Les monnaies virtuelles vont composer le paysage monétaire

La flambée du bitcoin défie l’imaginaire. Derrière l’évidence d’une bulle spéculative se cache toutefois une reconnaissance d’un éventuel rôle des cryptomonnaies dans le paysage monétaire officiel. Au FMI, on entrevoit même les germes d’une dollarisation 2.0.
Emblème phare des monnaies virtuelles, le bitcoin retient d’autant plus l’attention que son cours a été multiplié par dix cette année. Et certains s’attendent à une multiplication additionnelle par quatre l’an prochain — d’autres le voient toucher les 50 000 à 100 000 $US — selon un parcours en dents de scie truffé de krachs et de corrections. Ce marché valorisé à 300 milliards de dollars, occupé à moitié par le bitcoin, souffre présentement d’un manque de profondeur, de liquidité et d’efficience. Il est trop ouvert à la fraude et aux manipulations d’une poignée d’émetteurs privés. Mais il ne cesse de gagner en crédibilité, voire en acceptabilité.
L’appui le plus fort est venu de la Bourse de Chicago, qui prévoit de lancer un contrat à terme sur le bitcoin. L’annonce a été faite à la fin d’octobre. Le bitcoin a bondi de 67 % depuis, effaçant la rebuffade chinoise bannissant en septembre les échanges de monnaies virtuelles sur ses plateformes. Des fonds spéculatifs misant sur ces monnaies naissent ici et là. Les banques d’affaires Goldman Sachs et JP Morgan envisagent de s’ouvrir à la spéculation sur ces monnaies pour le compte de leurs clients.
Christine Lagarde
Pour Christine Lagarde, directrice générale du Fonds monétaire international, il ne fait plus de doute que les monnaies virtuelles vont composer le paysage monétaire, et ce, plus tôt que tard. L’avertissement a été fait auprès des banques centrales. « Les monnaies virtuelles telles que le bitcoin ne présentent actuellement peu ou pas de danger pour le régime existant de monnaies fiduciaires et de banques centrales. Elles sont en effet trop volatiles, trop risquées, trop compliquées à utiliser, et les technologies sous-jacentes ne peuvent pas encore être déployées à grande échelle. Un grand nombre d’entre elles sont trop obscures pour les autorités de réglementation, et plusieurs ont déjà été piratées », a-t-elle déclaré il y a un mois lors d’une conférence à la Banque d’Angleterre.
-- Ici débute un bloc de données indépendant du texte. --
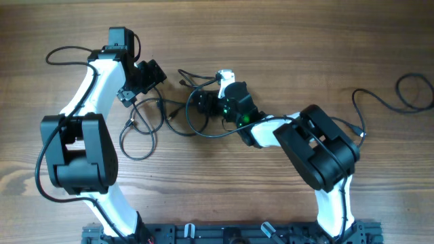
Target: Untangle cables
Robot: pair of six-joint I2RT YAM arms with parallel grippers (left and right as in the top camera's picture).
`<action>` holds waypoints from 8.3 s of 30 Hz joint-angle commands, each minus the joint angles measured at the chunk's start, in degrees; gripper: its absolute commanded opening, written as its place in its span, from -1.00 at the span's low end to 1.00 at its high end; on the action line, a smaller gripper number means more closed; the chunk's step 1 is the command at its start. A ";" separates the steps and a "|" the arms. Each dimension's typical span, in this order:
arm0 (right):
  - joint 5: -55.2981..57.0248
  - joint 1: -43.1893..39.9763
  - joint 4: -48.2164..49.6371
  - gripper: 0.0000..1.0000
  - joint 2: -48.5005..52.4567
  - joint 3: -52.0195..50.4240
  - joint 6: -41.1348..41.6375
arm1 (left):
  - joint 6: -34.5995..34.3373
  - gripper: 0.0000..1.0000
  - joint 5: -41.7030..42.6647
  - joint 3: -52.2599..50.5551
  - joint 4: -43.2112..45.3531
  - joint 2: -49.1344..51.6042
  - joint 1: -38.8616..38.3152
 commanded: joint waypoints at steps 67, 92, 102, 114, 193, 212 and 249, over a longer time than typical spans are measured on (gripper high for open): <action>35.15 -9.22 -49.92 -0.92 -46.42 9.75 -20.96 | -0.83 1.00 3.45 -0.55 0.59 0.90 0.24; 21.68 -44.39 -52.11 -0.92 -24.46 9.70 -11.98 | -0.83 1.00 3.45 -0.55 0.92 0.90 -0.79; 12.70 -45.70 -51.95 0.14 -17.90 9.70 -12.02 | -0.81 1.00 3.41 -0.55 1.64 0.90 -1.99; 4.42 -45.68 -67.01 1.00 -17.90 9.70 -12.00 | -0.81 1.00 3.41 -0.55 1.64 0.90 -1.99; -24.37 -3.85 -53.51 0.60 -17.53 9.64 -14.38 | -2.54 -0.78 51.25 -9.01 4.44 0.76 -1.90; -18.23 -2.60 -55.69 -0.91 -17.53 9.64 -12.96 | -2.10 -0.64 62.51 -9.01 4.70 0.76 -1.88; 35.95 -3.21 -65.96 -0.91 -31.95 22.91 -27.36 | -2.14 0.96 7.91 -9.01 10.49 0.79 -1.88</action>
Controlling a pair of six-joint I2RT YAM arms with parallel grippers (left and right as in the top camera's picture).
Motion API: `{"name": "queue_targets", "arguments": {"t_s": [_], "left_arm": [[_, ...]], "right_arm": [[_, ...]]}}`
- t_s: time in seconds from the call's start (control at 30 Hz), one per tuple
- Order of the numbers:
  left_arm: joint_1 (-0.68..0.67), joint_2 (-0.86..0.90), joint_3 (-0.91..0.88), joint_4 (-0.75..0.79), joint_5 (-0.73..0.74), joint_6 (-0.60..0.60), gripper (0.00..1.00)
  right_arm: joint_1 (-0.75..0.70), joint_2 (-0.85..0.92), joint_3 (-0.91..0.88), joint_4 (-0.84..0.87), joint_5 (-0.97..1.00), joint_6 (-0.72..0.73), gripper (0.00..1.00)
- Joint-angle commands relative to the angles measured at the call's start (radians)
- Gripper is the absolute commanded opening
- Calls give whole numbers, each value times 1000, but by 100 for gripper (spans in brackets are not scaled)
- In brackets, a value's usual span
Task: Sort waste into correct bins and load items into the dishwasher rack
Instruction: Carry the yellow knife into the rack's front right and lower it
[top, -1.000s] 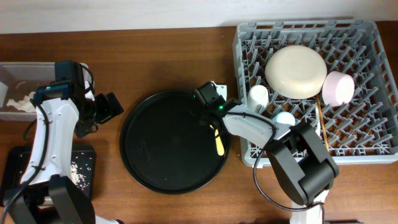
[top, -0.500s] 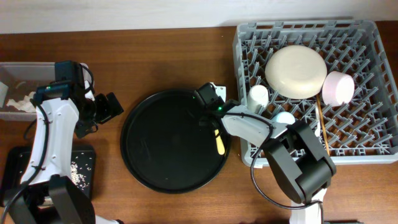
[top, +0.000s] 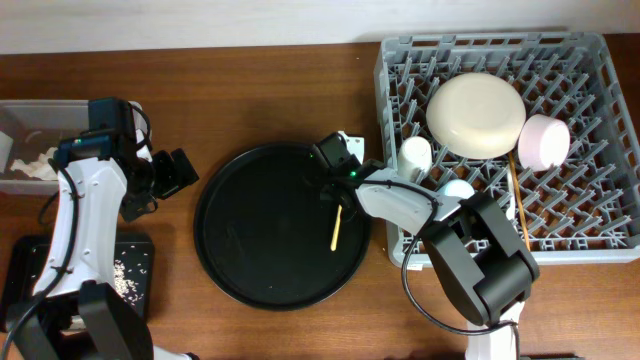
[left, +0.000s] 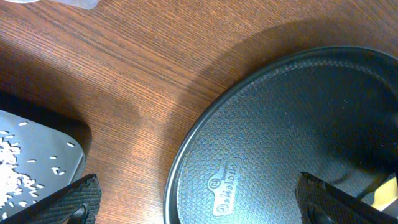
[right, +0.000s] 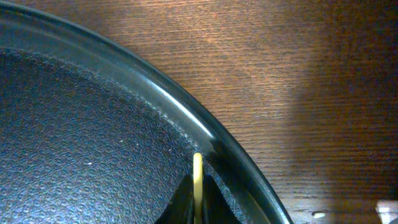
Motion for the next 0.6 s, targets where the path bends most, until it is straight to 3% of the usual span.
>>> {"name": "queue_targets", "arguments": {"t_s": [0.0,0.17,0.3,0.37,0.43,0.5,0.57], "left_arm": [[0,-8,7,-1,7,-2,99],[0,-8,7,-1,7,-2,99],[0,-8,7,-1,7,-2,99],[0,-8,7,-1,7,-2,99],[0,-8,7,-1,7,-2,99],[0,-8,7,-1,7,-2,99],[0,-8,7,-1,7,-2,99]], "right_arm": [[0,-32,-10,-23,-86,-14,4],[-2,-182,-8,-85,-153,-154,4],[-34,-487,-8,-270,-152,-373,4],[-131,-642,-8,-438,-144,-510,4],[-325,-770,-8,-597,-144,-719,4],[-515,-792,-8,-663,-145,-888,4],[-703,-760,-8,-671,-152,-912,4]]}}
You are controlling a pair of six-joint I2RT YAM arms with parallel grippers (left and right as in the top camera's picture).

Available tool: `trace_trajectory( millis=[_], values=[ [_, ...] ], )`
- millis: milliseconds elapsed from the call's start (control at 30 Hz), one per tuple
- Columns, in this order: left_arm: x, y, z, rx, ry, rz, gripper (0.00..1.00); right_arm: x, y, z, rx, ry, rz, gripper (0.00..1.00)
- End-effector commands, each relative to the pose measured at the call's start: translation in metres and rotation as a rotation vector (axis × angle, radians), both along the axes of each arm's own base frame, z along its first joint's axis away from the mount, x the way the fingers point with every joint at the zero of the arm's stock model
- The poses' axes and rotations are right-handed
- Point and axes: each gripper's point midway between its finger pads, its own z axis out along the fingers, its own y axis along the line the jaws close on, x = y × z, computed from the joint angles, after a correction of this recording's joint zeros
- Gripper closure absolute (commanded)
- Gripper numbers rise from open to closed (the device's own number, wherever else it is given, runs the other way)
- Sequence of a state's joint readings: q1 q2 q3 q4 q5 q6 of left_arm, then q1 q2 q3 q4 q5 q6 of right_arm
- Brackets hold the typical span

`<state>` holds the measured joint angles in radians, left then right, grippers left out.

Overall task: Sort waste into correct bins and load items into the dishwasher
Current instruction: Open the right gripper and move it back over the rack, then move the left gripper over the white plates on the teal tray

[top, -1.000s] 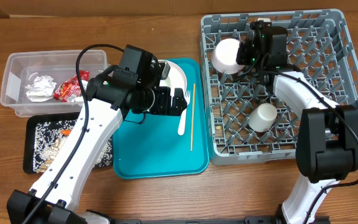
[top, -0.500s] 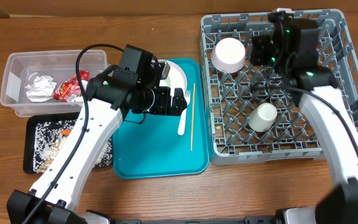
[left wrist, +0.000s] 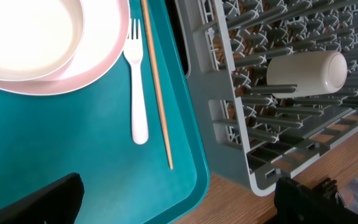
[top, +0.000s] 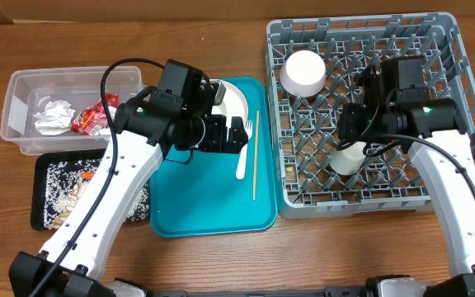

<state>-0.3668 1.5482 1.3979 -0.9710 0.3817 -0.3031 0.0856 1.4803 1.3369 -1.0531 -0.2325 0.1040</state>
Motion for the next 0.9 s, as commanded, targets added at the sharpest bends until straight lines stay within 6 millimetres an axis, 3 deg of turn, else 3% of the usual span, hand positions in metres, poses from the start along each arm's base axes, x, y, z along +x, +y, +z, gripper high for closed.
trace_trajectory(
  millis=[0,200,333,467,733,867],
  values=[
    [0.005,-0.002,0.019,-0.026,-0.059,0.002,0.00,-0.002,0.002,0.005,0.016,-0.005,0.002,0.96],
    [0.028,-0.005,0.031,-0.035,-0.169,0.024,0.00,-0.006,0.002,0.003,0.021,0.016,0.005,0.96],
    [0.052,0.025,0.025,0.121,-0.246,0.163,0.00,-0.007,0.003,0.003,0.022,0.017,0.005,0.96],
    [0.067,0.053,0.012,0.239,-0.241,0.329,0.00,-0.007,0.003,0.003,0.021,0.017,0.005,0.96],
    [0.084,0.074,-0.024,0.371,-0.200,0.460,0.08,-0.007,0.002,0.003,0.021,0.018,0.005,0.96],
    [0.095,0.080,-0.051,0.424,-0.171,0.486,0.18,-0.009,0.002,0.002,0.021,0.026,0.005,0.96]
  ],
)
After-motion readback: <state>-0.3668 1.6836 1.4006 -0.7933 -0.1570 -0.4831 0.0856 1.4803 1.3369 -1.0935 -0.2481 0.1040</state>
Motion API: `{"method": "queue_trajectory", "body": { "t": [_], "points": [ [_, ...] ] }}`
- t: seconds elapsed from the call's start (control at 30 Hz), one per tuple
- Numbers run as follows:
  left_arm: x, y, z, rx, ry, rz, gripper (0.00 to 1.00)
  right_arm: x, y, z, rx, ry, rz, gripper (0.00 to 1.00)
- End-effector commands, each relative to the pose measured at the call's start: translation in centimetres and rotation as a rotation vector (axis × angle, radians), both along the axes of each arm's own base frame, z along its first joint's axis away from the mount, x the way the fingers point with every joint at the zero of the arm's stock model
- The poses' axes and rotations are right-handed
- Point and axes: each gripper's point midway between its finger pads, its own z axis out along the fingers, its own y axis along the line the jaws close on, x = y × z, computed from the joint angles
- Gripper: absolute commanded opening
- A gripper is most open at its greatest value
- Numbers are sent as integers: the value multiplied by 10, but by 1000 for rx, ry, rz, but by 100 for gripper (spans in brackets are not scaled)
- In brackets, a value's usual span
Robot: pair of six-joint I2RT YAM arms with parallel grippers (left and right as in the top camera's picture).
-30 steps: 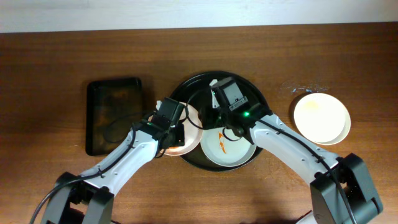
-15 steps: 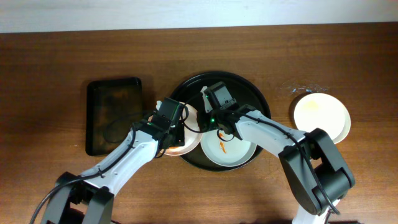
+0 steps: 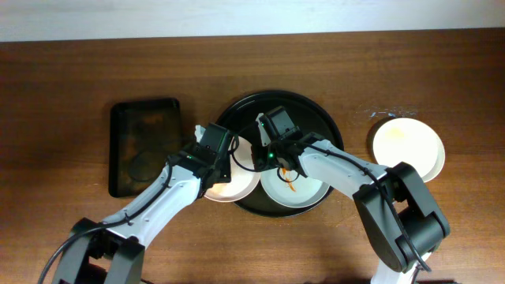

Mais ces défis ne sont que de nature technologique. « Elles [ces monnaies] pourraient par exemple être émises à parité avec le dollar ou rattachées à un panier stable de devises. Leur émission pourrait être totalement transparente et régie par une règle crédible et prédéterminée, un algorithme qui peut être surveillé… ou même par une « règle intelligente » qui pourrait s’adapter à l’évolution de la conjoncture macroéconomique. »
Certains voient déjà ces monnaies dans un rôle alternatif au dollar américain comme valeur refuge. Ils ont même associé le bond de mercredi du bitcoin au-dessus des 11 000 $US au dernier tir de missile nord-coréen. D’autres, et le FMI est du nombre, évoquent une solution pour les pays émergents souffrant d’une devise faible et volatile, plus souple et moins coûteuse que la classique dollarisation, avec, sous-entendu, une soumission au diktat de la Réserve fédérale américaine.
« Comme vous le voyez, il se pourrait bien que les monnaies virtuelles donnent le change aux monnaies existantes et à la politique monétaire », a ajouté Mme Lagarde.